- _Aim of the exercise_
Take from the records below each line that holds "found".

Saved data entries
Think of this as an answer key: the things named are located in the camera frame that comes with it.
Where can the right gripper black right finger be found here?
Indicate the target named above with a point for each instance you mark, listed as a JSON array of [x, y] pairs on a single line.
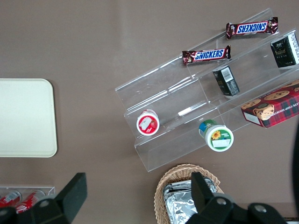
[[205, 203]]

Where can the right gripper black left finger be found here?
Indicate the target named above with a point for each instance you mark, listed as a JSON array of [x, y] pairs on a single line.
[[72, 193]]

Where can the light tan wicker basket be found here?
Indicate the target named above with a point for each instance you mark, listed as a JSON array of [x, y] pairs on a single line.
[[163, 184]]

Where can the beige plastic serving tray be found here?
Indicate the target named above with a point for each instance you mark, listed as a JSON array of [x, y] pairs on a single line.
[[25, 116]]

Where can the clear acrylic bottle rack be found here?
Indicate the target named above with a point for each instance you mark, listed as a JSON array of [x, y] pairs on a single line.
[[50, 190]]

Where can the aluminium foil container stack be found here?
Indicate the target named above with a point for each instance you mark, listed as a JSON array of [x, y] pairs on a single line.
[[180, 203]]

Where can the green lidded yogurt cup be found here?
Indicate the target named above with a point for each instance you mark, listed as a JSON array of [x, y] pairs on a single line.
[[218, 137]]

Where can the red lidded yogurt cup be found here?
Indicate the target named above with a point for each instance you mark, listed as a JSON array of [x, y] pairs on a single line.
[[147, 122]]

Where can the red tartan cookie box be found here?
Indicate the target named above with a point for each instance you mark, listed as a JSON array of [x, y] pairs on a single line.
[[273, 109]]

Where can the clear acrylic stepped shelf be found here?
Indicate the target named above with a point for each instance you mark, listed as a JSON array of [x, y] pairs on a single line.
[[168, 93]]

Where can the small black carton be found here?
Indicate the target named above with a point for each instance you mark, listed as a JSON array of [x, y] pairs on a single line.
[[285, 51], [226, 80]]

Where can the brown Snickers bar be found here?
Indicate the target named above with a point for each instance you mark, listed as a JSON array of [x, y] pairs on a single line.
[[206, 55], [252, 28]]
--
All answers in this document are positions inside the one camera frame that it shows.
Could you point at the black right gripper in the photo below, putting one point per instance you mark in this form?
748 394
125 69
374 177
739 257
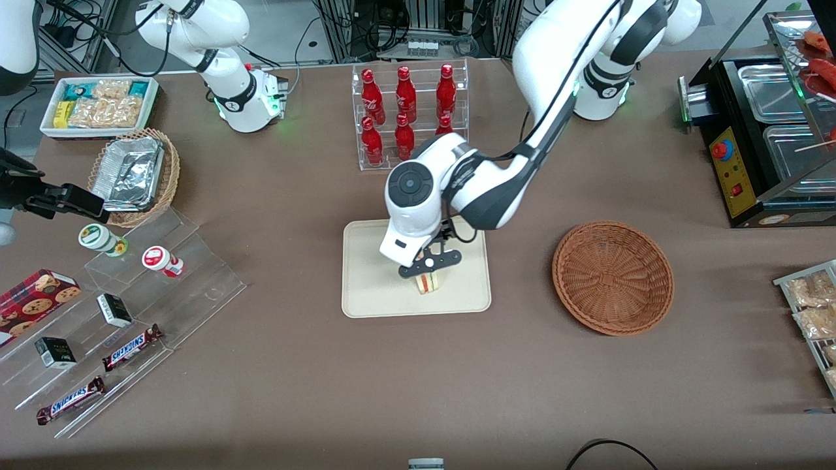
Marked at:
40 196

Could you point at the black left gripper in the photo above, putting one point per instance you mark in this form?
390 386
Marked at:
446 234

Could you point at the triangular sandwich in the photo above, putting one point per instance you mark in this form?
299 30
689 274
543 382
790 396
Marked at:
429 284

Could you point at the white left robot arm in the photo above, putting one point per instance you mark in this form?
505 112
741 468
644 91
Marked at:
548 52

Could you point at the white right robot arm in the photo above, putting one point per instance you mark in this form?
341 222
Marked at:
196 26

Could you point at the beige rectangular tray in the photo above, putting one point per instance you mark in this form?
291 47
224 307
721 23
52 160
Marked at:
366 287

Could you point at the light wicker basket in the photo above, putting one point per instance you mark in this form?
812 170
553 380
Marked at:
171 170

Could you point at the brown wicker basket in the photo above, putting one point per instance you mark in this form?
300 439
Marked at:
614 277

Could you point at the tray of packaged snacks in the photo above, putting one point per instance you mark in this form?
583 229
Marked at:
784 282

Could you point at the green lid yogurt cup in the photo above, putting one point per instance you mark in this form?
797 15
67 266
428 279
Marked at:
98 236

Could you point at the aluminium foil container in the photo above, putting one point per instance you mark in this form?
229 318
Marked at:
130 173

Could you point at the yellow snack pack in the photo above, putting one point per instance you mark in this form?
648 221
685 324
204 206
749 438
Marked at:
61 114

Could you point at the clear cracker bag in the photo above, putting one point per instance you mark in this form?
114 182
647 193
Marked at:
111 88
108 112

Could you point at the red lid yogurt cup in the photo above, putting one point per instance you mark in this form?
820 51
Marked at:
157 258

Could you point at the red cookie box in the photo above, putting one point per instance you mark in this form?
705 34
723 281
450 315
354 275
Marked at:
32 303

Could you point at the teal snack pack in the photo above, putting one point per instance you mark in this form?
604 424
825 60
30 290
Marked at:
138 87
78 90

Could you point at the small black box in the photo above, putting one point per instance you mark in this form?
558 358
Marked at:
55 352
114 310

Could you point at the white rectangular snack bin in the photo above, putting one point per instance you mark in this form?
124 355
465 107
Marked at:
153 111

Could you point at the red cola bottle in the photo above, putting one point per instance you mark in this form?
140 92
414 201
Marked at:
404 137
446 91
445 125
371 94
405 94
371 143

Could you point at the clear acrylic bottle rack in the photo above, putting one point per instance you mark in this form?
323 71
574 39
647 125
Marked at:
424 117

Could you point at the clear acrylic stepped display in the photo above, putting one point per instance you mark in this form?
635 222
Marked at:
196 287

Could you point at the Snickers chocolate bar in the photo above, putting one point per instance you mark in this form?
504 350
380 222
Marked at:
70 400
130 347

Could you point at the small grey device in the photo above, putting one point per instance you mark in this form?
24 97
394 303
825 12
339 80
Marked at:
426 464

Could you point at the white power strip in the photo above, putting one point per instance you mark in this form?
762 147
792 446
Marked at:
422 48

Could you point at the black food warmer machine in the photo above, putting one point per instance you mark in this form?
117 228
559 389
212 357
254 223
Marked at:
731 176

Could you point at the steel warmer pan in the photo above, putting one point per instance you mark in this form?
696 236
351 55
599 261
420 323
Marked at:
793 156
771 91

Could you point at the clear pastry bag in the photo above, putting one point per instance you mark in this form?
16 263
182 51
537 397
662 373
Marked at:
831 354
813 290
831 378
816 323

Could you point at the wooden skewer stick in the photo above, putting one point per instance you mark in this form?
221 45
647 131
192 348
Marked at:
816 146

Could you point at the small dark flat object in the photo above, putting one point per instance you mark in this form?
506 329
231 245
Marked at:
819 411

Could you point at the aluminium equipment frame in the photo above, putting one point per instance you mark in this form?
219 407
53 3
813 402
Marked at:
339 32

- _Solved problem_
Where can the right gripper black right finger be found here?
Where can the right gripper black left finger be found here?
Where can the light tan wicker basket be found here?
Where can the beige plastic serving tray be found here?
Where can the clear acrylic bottle rack be found here?
Where can the aluminium foil container stack be found here?
Where can the green lidded yogurt cup be found here?
Where can the red lidded yogurt cup be found here?
Where can the red tartan cookie box be found here?
Where can the clear acrylic stepped shelf be found here?
Where can the small black carton be found here?
Where can the brown Snickers bar be found here?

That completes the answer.